All of the data is to be printed again exactly as it appears.

** Opening Source material block **

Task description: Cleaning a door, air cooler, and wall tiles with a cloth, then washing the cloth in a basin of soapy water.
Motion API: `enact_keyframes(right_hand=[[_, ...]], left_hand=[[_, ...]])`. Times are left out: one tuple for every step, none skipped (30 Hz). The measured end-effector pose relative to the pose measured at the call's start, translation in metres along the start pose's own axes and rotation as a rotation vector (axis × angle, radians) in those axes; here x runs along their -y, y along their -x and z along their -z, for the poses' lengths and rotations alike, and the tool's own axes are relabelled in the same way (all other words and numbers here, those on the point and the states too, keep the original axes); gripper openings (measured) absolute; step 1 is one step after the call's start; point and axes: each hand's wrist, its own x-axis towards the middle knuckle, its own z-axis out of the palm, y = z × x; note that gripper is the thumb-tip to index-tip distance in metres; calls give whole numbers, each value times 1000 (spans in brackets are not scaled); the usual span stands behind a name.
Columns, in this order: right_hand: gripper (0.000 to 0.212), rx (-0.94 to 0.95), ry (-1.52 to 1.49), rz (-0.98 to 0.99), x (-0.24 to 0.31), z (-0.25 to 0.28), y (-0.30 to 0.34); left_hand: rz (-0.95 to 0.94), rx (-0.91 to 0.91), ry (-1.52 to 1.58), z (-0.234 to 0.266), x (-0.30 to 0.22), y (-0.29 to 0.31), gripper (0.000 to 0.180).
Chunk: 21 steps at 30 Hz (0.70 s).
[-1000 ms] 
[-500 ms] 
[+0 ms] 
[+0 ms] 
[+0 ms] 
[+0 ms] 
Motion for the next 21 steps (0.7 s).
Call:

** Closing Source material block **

Response below:
Task description: Cleaning a door, air cooler, and wall tiles with a cloth, then washing the cloth in a basin of soapy water.
Motion API: `enact_keyframes(right_hand=[[_, ...]], left_hand=[[_, ...]])`. Times are left out: one tuple for every step, none skipped (30 Hz). The measured end-effector pose relative to the pose measured at the call's start, translation in metres along the start pose's own axes and rotation as a rotation vector (axis × angle, radians) in those axes; here x runs along their -y, y along their -x and z along their -z, for the poses' lengths and rotations alike, and the tool's own axes are relabelled in the same way (all other words and numbers here, those on the point and the states too, keep the original axes); gripper openings (measured) absolute; step 1 is one step after the call's start; point and axes: each hand's wrist, its own x-axis towards the middle knuckle, its own z-axis out of the palm, y = z × x; note that gripper is the thumb-tip to index-tip distance in metres; calls give whole numbers, each value times 1000 (spans in brackets are not scaled); the usual span stands behind a name.
Columns, in this order: right_hand: gripper (0.000 to 0.212), rx (-0.94 to 0.95), ry (-1.52 to 1.49), rz (-0.98 to 0.99), x (-0.24 to 0.31), z (-0.25 to 0.28), y (-0.30 to 0.34); left_hand: rz (-0.95 to 0.94), rx (-0.91 to 0.91), ry (-1.52 to 1.58), z (-0.234 to 0.266), x (-0.30 to 0.22), y (-0.29 to 0.31), gripper (0.000 to 0.180).
Chunk: 21 steps at 30 Hz (0.70 s).
[-1000 ms] 
[-500 ms] 
[+0 ms] 
[+0 ms] 
[+0 ms] 
[+0 ms] 
Motion for the next 21 steps (0.7 s).
Call:

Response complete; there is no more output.